Among the lines of data below, reproduce only those from the one with "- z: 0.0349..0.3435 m" through the one with "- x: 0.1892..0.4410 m", exactly as they stand, both ends included.

Provided material:
■ ■ ■ ■ ■

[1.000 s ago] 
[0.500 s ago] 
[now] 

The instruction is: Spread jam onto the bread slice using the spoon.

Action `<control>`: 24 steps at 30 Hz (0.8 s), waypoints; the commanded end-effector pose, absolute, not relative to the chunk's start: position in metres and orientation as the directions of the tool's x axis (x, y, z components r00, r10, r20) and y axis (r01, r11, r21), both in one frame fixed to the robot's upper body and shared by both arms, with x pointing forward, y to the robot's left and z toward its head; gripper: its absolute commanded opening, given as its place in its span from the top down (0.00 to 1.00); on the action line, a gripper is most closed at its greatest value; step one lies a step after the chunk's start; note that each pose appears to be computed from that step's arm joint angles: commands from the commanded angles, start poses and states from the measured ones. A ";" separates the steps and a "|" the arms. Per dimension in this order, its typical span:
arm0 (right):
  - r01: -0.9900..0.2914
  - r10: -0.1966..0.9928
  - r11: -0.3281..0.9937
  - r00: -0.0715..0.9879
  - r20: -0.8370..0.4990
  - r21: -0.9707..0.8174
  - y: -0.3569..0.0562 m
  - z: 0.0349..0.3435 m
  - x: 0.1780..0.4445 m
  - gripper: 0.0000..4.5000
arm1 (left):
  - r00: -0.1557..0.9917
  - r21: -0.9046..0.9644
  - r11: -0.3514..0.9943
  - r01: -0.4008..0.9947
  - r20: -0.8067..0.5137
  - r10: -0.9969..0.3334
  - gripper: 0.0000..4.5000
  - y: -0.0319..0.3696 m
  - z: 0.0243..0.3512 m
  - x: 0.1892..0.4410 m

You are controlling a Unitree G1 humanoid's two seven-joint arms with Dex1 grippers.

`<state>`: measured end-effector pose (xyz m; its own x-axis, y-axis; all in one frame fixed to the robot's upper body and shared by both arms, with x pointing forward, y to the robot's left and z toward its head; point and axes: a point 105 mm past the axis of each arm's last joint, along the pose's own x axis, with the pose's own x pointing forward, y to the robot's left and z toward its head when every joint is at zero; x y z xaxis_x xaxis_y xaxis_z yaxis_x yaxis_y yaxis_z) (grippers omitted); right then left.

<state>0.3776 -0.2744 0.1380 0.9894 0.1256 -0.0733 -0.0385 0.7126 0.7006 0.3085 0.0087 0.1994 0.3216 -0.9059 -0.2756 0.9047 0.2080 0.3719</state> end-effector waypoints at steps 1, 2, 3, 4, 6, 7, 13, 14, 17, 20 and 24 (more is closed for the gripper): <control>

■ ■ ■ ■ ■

Exercise output:
  - z: 0.0349..0.3435 m
  - x: 0.1780..0.4445 m
  - gripper: 0.0000..4.5000
arm1 (left):
  - r00: -0.1557..0.9917
  - r21: -0.9046..0.9644
  - r11: -0.3514..0.9943
  - r01: -0.4008..0.9947
  - r20: -0.8067..0.5137
  - r10: -0.9969..0.3334
  - gripper: 0.0000..4.5000
  - y: -0.0319..0.3696 m
  - z: 0.0243..0.3512 m
  - x: 0.1892..0.4410 m

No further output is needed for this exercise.